Brief: The required answer is every line of the data containing the word "bracelet".

╭─ Input data

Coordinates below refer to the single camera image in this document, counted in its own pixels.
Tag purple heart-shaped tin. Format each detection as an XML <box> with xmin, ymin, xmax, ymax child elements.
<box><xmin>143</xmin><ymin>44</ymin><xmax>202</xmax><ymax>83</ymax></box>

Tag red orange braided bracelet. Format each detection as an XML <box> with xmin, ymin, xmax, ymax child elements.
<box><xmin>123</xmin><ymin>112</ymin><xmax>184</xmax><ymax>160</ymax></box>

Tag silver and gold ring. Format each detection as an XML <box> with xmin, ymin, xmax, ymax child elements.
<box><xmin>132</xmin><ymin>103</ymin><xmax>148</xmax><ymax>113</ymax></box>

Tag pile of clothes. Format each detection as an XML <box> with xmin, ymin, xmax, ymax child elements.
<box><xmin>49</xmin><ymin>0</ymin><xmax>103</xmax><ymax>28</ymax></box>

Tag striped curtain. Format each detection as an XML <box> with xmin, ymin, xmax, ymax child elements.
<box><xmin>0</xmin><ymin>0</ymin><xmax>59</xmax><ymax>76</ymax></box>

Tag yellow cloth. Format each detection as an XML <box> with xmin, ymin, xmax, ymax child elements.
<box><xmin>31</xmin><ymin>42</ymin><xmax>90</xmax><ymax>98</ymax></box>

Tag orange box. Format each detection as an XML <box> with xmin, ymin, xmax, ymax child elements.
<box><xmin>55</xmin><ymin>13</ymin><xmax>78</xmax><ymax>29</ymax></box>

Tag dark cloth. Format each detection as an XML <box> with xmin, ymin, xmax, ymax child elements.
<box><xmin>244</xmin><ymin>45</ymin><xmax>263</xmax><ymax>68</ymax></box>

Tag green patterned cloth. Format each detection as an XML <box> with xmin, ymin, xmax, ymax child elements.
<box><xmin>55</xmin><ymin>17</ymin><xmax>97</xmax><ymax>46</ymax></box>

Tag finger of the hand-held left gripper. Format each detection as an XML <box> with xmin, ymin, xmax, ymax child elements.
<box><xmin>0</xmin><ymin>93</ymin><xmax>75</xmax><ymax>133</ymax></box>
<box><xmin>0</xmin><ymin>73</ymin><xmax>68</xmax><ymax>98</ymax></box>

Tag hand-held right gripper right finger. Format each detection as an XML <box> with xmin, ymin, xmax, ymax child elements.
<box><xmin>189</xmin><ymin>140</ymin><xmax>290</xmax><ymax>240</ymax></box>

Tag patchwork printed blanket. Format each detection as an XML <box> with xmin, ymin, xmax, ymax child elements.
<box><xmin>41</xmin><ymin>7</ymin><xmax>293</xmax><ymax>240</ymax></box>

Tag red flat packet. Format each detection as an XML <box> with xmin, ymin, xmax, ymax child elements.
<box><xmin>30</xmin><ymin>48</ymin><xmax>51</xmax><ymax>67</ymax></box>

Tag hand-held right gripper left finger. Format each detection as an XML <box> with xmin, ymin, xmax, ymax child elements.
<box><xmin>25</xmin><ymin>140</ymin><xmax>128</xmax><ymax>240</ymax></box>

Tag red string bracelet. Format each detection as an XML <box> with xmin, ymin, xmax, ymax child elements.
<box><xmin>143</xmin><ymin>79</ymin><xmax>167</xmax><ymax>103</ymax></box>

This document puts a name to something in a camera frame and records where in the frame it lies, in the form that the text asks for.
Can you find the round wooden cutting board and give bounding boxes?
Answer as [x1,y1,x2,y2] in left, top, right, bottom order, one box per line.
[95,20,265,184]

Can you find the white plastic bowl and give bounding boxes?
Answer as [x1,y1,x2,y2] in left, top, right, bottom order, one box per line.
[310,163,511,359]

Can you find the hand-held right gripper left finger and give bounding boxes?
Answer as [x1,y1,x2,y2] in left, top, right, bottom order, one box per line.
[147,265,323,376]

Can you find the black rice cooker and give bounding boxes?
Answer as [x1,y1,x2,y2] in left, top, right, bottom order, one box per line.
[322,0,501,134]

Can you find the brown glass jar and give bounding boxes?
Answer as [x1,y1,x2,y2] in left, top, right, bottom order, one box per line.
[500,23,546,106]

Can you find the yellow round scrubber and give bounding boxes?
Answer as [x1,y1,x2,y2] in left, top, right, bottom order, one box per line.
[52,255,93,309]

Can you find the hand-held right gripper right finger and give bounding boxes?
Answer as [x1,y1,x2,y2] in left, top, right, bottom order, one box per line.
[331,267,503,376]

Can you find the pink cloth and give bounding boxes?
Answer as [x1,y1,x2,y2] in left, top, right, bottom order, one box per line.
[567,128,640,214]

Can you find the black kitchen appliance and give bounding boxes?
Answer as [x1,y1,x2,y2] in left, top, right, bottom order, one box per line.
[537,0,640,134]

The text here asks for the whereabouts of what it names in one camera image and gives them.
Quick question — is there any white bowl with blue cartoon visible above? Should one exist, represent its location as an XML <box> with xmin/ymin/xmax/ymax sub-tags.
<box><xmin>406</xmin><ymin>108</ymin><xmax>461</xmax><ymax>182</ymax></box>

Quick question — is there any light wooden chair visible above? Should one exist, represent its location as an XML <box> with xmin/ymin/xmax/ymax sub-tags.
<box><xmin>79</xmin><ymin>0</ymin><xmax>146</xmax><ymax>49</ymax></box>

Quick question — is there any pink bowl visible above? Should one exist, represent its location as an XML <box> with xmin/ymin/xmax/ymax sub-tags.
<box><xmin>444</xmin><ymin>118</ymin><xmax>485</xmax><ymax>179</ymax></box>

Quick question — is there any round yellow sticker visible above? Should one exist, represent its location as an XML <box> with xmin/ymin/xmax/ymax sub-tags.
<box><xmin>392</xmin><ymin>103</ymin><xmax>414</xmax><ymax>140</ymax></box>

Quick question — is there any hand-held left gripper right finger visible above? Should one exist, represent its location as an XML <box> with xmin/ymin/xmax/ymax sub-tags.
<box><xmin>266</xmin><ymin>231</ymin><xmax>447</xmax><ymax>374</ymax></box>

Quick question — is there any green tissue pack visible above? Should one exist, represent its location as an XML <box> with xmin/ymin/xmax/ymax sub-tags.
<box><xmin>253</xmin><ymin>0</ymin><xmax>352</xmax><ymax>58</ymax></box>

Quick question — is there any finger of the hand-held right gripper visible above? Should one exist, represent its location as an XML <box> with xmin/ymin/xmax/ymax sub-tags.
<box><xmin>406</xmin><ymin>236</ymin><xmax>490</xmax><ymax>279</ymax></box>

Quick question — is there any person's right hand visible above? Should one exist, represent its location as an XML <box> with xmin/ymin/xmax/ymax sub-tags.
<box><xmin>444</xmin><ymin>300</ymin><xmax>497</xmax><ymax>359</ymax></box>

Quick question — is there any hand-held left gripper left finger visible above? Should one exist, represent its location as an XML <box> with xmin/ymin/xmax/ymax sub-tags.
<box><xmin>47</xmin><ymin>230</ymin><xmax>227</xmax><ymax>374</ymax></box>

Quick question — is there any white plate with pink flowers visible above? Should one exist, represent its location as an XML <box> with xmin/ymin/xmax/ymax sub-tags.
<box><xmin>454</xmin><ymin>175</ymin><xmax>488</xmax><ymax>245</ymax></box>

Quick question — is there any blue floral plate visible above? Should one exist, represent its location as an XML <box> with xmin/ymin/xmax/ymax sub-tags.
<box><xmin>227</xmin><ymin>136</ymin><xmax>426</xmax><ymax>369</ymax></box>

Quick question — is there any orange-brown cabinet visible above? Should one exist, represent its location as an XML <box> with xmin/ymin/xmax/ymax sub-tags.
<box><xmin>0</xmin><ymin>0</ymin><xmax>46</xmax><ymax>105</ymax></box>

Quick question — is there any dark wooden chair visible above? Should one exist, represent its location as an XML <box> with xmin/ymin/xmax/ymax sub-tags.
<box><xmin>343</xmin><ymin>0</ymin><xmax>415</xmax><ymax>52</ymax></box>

╰─

Answer to the exercise:
Tag red orange braided bracelet. Format each detection as an XML <box> with xmin, ymin, xmax, ymax child elements.
Tag red string bracelet. Format each detection as an XML <box> with xmin, ymin, xmax, ymax child elements.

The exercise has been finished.